This task calls for the lines below starting at the one containing "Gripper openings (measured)" and ending at the one containing "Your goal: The", repeated exactly with both ends kept and pictures left out.

PROVIDED MATERIAL: Begin

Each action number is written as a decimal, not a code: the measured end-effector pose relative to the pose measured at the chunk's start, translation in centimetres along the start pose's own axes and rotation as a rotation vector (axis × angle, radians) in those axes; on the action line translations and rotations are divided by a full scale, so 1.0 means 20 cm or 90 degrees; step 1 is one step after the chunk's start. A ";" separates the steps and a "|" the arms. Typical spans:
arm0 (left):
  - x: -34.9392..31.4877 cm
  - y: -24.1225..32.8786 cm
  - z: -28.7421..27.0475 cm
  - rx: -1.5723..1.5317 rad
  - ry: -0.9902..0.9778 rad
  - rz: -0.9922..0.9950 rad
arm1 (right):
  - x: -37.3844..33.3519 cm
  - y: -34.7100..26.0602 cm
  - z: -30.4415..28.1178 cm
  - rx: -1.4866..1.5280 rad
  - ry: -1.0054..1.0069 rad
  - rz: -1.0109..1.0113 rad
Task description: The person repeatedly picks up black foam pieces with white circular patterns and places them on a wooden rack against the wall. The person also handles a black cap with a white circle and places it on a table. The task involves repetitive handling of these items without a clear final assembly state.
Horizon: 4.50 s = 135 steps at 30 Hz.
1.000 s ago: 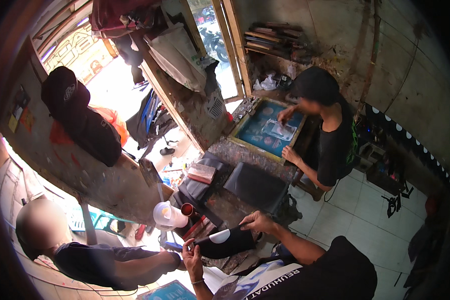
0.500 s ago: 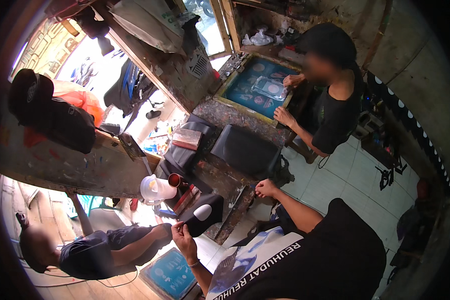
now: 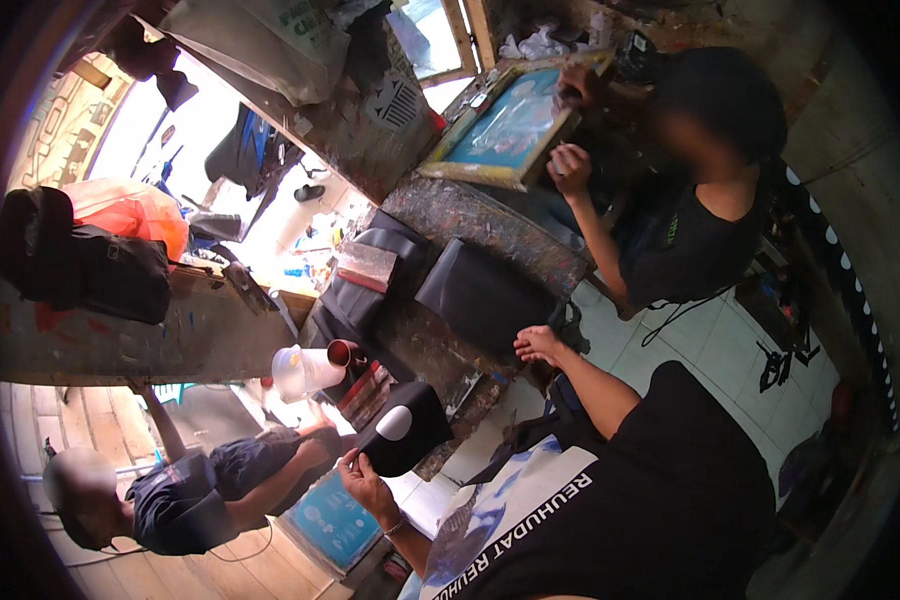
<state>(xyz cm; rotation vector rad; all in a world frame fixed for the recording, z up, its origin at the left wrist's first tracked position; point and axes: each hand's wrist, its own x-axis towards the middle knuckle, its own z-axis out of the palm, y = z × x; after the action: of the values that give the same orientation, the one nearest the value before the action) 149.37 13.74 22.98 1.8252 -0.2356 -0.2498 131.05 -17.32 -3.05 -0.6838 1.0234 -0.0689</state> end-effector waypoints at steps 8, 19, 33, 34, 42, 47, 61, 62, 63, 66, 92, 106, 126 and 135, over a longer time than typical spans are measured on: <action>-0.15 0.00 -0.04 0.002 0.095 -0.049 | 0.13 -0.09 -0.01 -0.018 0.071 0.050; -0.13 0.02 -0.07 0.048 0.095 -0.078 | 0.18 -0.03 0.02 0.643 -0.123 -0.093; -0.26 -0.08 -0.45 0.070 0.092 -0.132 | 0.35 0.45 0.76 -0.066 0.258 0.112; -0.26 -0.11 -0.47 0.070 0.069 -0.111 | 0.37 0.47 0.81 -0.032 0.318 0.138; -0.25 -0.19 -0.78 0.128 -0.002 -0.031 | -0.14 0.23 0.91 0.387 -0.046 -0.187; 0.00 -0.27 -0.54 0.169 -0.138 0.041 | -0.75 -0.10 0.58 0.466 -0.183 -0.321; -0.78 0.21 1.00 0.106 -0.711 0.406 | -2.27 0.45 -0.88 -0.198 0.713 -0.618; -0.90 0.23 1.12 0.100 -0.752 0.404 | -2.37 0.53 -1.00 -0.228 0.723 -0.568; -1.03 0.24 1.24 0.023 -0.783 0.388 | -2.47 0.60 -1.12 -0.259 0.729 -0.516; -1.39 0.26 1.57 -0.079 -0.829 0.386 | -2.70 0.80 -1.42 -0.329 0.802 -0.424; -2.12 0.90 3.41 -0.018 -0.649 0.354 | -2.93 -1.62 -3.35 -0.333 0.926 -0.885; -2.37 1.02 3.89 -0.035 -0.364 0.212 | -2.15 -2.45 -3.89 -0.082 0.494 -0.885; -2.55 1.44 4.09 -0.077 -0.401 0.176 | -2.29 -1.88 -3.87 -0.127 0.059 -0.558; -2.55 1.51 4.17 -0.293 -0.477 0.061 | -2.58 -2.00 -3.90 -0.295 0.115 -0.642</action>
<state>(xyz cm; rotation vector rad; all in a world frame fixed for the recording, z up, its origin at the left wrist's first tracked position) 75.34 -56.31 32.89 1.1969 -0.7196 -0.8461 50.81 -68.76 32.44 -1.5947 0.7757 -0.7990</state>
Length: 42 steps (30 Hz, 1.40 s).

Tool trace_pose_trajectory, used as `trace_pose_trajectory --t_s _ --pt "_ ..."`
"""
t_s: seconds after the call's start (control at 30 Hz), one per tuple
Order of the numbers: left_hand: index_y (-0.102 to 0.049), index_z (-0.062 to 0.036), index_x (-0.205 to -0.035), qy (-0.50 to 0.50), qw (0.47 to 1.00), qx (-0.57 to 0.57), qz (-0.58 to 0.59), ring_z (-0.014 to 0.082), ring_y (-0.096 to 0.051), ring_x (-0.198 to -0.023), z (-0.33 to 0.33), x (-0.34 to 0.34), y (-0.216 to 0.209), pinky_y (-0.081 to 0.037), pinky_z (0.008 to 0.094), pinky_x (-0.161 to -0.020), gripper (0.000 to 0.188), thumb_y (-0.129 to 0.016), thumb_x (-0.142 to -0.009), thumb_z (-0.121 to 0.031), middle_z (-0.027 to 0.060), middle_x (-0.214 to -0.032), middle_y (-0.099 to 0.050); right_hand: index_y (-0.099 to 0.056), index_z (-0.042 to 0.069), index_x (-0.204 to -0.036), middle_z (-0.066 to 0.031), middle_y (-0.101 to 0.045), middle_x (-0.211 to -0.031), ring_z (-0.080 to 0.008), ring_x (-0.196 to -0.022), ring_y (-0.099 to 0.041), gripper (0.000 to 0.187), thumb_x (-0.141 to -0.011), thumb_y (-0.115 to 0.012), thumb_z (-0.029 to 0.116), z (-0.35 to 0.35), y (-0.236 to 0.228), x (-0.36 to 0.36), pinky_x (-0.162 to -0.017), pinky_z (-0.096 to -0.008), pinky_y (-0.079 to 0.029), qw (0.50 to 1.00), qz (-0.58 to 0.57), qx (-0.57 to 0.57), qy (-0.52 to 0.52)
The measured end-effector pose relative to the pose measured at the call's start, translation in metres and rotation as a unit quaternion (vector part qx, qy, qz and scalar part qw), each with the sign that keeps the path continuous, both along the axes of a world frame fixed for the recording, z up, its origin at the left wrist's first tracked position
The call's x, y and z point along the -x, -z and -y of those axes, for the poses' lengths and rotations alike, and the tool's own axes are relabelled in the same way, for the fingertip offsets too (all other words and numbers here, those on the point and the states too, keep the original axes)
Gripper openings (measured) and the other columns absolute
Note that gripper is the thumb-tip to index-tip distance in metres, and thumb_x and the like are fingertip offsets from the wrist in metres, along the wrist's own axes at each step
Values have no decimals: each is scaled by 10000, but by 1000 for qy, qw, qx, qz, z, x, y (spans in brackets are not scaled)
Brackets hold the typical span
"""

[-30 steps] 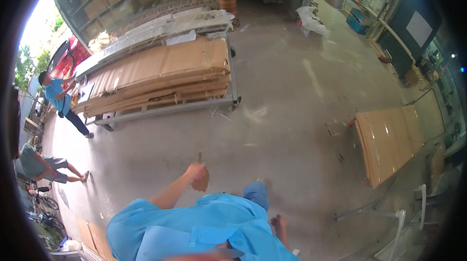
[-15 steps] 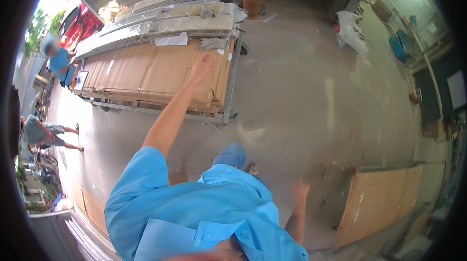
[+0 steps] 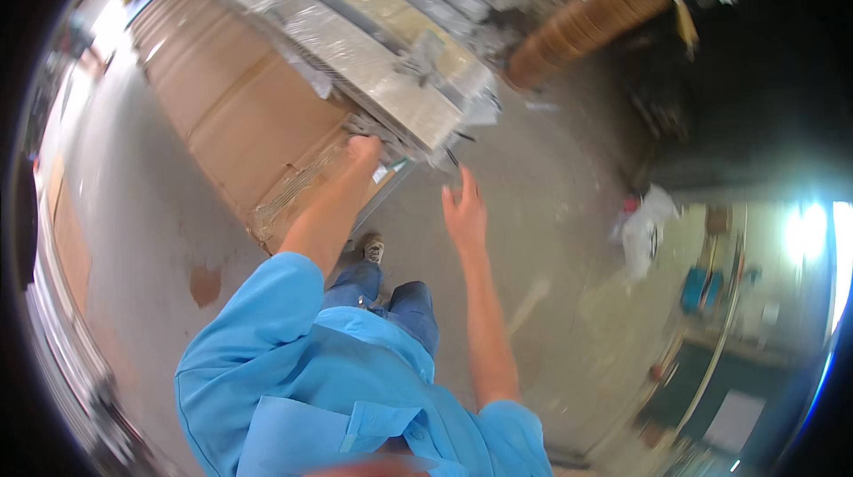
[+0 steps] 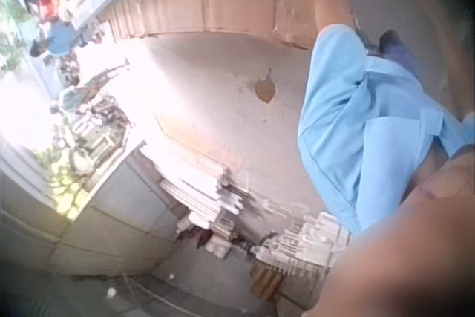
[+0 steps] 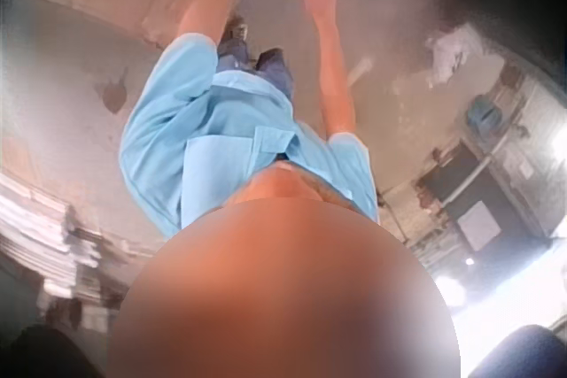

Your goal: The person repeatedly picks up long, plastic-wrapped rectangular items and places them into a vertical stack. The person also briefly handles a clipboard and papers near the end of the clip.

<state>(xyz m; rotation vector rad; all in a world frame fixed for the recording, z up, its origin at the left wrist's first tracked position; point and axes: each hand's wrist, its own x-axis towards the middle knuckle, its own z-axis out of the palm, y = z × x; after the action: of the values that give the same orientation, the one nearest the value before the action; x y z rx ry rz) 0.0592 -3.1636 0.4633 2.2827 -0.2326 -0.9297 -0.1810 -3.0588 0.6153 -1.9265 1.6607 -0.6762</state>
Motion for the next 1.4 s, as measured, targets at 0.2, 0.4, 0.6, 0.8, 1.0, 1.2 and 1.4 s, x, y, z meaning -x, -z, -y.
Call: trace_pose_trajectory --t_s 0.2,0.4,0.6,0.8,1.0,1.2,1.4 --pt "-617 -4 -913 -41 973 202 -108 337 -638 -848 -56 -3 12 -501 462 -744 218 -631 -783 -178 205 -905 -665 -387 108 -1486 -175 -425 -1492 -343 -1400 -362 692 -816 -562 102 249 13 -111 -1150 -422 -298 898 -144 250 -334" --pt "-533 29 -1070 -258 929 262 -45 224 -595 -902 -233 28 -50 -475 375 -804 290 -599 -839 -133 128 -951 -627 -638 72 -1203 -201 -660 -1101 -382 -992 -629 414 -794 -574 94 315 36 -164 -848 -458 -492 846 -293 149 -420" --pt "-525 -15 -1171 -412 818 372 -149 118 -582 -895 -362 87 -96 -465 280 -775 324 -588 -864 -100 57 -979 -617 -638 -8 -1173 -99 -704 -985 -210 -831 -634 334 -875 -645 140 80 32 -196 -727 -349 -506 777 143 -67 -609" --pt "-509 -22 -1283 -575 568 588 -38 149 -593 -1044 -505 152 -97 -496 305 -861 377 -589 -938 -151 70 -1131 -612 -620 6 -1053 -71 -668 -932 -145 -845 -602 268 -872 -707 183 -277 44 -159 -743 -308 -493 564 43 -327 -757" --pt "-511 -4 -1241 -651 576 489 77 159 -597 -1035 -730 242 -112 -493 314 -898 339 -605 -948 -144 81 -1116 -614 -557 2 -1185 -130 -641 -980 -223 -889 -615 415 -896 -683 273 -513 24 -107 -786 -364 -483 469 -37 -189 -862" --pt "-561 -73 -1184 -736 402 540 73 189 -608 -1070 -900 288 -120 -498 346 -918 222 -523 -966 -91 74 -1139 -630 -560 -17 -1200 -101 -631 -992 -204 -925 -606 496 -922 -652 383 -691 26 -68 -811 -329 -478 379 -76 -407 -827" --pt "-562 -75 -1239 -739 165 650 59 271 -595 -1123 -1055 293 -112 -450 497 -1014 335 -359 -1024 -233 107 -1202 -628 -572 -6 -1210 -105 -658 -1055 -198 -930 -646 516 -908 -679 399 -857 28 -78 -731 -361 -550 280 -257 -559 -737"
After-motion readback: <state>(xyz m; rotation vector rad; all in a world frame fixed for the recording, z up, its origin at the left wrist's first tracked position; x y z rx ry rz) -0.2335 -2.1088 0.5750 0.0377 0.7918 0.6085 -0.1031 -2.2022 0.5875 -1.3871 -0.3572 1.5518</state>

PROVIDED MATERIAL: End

## [SOLVED PROBLEM]
Gripper openings (measured) and the other columns absolute
Note that gripper is the thumb-tip to index-tip distance in metres, and thumb_x and the like are fingertip offsets from the wrist in metres, along the wrist's own axes at each step
Values have no decimals: each is scaled by 10000, but by 1000 for qy, qw, qx, qz, z, x, y (spans in brackets are not scaled)
Brackets hold the typical span
"""

[-30 steps] 
[-15 steps] 
[+0 steps] 
[+0 steps] 
[+0 steps] 

Your goal: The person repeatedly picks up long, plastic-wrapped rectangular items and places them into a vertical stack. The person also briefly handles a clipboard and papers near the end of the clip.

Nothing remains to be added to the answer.